*Work to complete*:
In the material below, the required lines run from the one containing "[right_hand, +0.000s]" through the one containing "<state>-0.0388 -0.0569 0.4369". Copy those lines exactly, ends included, and nothing else.
****************************************
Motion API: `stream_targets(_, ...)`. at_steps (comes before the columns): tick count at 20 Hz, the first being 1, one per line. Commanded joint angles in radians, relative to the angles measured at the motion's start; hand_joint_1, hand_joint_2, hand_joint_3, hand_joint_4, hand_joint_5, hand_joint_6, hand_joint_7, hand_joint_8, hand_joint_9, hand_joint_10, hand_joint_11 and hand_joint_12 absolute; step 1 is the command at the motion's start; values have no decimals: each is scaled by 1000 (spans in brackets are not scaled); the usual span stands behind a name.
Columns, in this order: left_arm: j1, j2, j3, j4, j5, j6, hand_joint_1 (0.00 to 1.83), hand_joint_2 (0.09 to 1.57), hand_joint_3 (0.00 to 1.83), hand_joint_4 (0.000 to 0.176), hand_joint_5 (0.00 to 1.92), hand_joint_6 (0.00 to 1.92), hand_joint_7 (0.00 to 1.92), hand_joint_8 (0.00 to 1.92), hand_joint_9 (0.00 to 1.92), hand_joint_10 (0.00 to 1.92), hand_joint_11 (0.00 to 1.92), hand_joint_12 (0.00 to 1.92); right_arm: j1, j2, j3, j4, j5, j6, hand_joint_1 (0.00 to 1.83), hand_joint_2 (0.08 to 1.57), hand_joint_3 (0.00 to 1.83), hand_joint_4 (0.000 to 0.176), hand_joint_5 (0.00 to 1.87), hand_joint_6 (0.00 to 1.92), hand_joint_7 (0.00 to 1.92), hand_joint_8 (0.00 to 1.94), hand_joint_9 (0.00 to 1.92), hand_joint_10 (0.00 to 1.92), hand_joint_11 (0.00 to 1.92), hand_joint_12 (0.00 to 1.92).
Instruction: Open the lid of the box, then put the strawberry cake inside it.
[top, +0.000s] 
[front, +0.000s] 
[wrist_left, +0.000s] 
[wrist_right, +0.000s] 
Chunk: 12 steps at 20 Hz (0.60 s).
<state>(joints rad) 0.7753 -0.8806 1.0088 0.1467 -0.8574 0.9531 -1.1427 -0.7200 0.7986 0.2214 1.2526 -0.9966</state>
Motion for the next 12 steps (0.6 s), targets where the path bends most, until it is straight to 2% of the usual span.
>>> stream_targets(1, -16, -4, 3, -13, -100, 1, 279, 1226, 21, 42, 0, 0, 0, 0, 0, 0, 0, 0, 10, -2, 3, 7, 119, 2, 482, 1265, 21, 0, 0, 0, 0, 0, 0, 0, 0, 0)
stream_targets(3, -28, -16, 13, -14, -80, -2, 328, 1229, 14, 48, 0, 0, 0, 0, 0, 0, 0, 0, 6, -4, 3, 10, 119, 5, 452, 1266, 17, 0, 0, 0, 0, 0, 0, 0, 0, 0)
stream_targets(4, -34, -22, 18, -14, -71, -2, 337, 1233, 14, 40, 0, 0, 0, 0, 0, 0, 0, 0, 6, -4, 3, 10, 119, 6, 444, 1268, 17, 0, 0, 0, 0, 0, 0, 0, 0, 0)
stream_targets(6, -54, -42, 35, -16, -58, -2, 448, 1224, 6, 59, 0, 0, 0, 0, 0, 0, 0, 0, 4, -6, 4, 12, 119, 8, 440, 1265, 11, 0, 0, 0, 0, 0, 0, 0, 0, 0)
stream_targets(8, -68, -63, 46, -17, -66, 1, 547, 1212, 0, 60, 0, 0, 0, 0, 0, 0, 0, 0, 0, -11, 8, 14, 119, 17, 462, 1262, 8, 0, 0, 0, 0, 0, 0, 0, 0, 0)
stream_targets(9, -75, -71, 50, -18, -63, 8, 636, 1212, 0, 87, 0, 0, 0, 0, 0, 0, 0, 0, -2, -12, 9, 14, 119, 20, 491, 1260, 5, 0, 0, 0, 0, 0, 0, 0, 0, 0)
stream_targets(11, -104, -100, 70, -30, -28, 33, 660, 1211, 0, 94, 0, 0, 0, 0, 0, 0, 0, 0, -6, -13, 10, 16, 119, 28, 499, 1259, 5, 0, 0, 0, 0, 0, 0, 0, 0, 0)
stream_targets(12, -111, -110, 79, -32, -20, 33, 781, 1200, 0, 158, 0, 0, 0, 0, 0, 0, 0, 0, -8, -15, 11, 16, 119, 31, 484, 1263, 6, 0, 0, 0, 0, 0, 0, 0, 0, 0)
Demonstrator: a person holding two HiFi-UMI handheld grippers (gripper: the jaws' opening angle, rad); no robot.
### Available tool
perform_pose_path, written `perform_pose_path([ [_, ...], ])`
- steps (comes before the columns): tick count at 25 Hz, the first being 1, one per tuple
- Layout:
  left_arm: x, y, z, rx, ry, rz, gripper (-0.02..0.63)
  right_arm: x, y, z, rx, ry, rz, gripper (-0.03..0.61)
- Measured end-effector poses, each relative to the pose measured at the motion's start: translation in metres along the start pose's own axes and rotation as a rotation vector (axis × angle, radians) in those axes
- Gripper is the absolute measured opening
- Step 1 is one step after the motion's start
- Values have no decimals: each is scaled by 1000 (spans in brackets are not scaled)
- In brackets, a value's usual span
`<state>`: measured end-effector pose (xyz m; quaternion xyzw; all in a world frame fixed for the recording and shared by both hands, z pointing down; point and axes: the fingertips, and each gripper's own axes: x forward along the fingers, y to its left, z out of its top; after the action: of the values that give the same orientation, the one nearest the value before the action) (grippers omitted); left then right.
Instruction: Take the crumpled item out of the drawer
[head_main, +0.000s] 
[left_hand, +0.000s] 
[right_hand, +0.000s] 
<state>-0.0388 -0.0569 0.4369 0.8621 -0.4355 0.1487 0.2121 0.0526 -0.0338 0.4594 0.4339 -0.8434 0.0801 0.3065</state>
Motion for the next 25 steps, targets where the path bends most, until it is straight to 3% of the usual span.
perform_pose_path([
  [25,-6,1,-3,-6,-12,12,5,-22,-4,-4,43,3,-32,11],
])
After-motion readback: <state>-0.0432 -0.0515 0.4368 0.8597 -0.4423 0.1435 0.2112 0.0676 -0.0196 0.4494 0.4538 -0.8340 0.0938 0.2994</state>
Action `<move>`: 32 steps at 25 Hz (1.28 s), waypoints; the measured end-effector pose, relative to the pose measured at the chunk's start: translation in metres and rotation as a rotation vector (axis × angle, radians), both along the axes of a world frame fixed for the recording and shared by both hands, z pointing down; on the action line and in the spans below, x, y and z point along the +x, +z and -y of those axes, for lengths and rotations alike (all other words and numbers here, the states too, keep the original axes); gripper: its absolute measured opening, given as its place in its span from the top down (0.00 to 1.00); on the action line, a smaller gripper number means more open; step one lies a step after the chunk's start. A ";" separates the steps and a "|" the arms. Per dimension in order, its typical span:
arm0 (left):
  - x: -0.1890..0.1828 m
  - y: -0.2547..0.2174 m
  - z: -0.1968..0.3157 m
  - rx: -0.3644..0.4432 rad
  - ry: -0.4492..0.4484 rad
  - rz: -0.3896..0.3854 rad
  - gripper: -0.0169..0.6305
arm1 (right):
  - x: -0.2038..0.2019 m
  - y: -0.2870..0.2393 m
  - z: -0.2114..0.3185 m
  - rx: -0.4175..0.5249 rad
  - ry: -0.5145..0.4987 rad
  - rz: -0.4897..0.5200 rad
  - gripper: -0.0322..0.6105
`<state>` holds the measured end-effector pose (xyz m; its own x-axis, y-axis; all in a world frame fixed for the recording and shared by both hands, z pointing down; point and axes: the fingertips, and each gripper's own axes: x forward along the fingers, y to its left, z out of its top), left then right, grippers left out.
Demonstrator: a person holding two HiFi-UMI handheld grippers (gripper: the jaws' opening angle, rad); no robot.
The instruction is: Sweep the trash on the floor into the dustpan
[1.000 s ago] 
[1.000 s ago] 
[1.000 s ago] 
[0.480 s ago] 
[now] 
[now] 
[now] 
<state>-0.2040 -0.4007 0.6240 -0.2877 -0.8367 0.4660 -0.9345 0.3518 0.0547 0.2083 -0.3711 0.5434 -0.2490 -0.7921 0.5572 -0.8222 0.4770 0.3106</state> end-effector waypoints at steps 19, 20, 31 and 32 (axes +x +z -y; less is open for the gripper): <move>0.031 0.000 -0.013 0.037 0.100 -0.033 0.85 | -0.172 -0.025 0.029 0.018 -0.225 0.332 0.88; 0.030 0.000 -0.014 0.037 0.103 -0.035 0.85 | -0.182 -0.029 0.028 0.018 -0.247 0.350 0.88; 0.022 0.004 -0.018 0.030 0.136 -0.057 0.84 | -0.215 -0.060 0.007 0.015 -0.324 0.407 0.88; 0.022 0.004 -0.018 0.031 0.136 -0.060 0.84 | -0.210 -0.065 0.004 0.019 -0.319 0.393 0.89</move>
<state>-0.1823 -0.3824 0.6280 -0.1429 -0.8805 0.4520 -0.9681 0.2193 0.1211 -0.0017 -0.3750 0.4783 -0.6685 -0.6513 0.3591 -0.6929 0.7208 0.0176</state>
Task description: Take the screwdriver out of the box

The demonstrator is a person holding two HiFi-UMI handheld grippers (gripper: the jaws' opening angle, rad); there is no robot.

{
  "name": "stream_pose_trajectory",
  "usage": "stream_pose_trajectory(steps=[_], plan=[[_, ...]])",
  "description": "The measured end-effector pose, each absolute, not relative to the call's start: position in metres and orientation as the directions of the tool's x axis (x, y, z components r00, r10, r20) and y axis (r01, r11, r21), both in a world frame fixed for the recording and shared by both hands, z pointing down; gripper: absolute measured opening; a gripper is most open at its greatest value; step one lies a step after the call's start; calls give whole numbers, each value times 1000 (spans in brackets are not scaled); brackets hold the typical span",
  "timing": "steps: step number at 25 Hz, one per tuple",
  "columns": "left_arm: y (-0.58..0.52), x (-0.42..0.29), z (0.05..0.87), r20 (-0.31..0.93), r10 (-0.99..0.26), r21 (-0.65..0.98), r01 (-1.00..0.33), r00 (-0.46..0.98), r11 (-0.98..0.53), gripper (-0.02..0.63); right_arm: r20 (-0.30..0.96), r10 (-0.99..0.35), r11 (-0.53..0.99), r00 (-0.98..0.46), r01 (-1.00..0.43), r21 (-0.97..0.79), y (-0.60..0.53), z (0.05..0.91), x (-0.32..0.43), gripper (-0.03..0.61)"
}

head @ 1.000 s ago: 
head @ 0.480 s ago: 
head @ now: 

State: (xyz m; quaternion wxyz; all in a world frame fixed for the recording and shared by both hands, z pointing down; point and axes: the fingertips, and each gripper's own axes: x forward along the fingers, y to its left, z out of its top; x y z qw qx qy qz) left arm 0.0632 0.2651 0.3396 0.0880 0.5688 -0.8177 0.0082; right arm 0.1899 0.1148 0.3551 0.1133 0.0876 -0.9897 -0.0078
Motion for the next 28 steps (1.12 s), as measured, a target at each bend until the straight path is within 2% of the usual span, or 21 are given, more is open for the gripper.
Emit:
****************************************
*Output of the exercise*:
[right_hand, +0.000s] 
<state>-0.0388 -0.0569 0.4369 0.8621 -0.4355 0.1487 0.2121 0.0526 -0.0338 0.4594 0.4339 -0.8434 0.0801 0.3065</state>

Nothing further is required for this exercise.